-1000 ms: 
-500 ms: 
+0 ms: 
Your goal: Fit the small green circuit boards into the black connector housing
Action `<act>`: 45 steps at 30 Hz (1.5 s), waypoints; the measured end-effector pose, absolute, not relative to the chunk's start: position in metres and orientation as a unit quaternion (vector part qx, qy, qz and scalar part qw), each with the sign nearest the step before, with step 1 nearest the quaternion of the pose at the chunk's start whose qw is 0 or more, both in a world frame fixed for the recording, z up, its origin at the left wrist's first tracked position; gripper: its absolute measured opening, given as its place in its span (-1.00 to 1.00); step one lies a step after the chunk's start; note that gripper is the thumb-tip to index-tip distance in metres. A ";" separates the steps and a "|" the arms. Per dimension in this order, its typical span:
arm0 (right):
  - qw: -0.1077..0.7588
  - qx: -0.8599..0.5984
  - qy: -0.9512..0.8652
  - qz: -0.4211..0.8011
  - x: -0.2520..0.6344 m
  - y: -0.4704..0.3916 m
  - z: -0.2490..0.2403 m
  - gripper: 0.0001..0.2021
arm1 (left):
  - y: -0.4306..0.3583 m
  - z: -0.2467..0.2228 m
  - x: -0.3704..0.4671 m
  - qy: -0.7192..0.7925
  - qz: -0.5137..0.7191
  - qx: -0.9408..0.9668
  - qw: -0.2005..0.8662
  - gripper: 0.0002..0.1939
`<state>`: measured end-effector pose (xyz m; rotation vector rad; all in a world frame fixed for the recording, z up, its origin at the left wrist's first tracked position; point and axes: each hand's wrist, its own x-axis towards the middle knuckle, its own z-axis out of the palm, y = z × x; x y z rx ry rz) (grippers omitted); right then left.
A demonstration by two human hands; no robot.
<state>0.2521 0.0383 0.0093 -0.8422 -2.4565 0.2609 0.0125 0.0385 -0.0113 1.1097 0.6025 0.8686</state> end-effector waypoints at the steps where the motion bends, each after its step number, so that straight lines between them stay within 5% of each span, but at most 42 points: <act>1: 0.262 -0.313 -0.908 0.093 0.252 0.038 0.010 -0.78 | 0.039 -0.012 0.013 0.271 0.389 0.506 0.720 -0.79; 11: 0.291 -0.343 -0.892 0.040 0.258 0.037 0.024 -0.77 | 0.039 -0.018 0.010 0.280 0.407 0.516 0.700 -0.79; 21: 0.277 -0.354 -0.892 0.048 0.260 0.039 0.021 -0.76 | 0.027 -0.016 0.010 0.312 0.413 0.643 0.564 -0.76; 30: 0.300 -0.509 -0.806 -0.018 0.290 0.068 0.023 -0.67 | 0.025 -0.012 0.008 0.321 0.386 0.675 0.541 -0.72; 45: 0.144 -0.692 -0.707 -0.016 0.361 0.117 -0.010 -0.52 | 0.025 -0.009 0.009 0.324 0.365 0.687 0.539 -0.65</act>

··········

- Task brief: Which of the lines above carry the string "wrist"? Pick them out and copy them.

- Solution for this exercise:
Action `<act>`: 45 steps at 30 Hz (1.5 s), waypoints; the measured end-effector pose, absolute, not relative to the chunk's start: position in metres and orientation as a unit quaternion (vector part qx, qy, qz and scalar part qw), each with the sign nearest the step before, with step 1 nearest the quaternion of the pose at the chunk's start whose qw is 0 or more, both in a world frame fixed for the recording, z up, its origin at the left wrist's first tracked position; gripper: its absolute measured opening, given as its place in its span (-1.00 to 1.00); step one lies a step after the chunk's start; note that gripper is the thumb-tip to index-tip distance in metres. A ";" separates the steps and a "|" the arms. Per dimension in this order, its typical span:
`<state>`: measured end-effector pose (xyz m; rotation vector rad; all in a world frame fixed for the recording, z up, its origin at the left wrist's first tracked position; point and axes: each hand's wrist, its own x-axis towards the middle knuckle, its own z-axis out of the palm, y = z × x; x y z rx ry rz) (grippers omitted); right then left.

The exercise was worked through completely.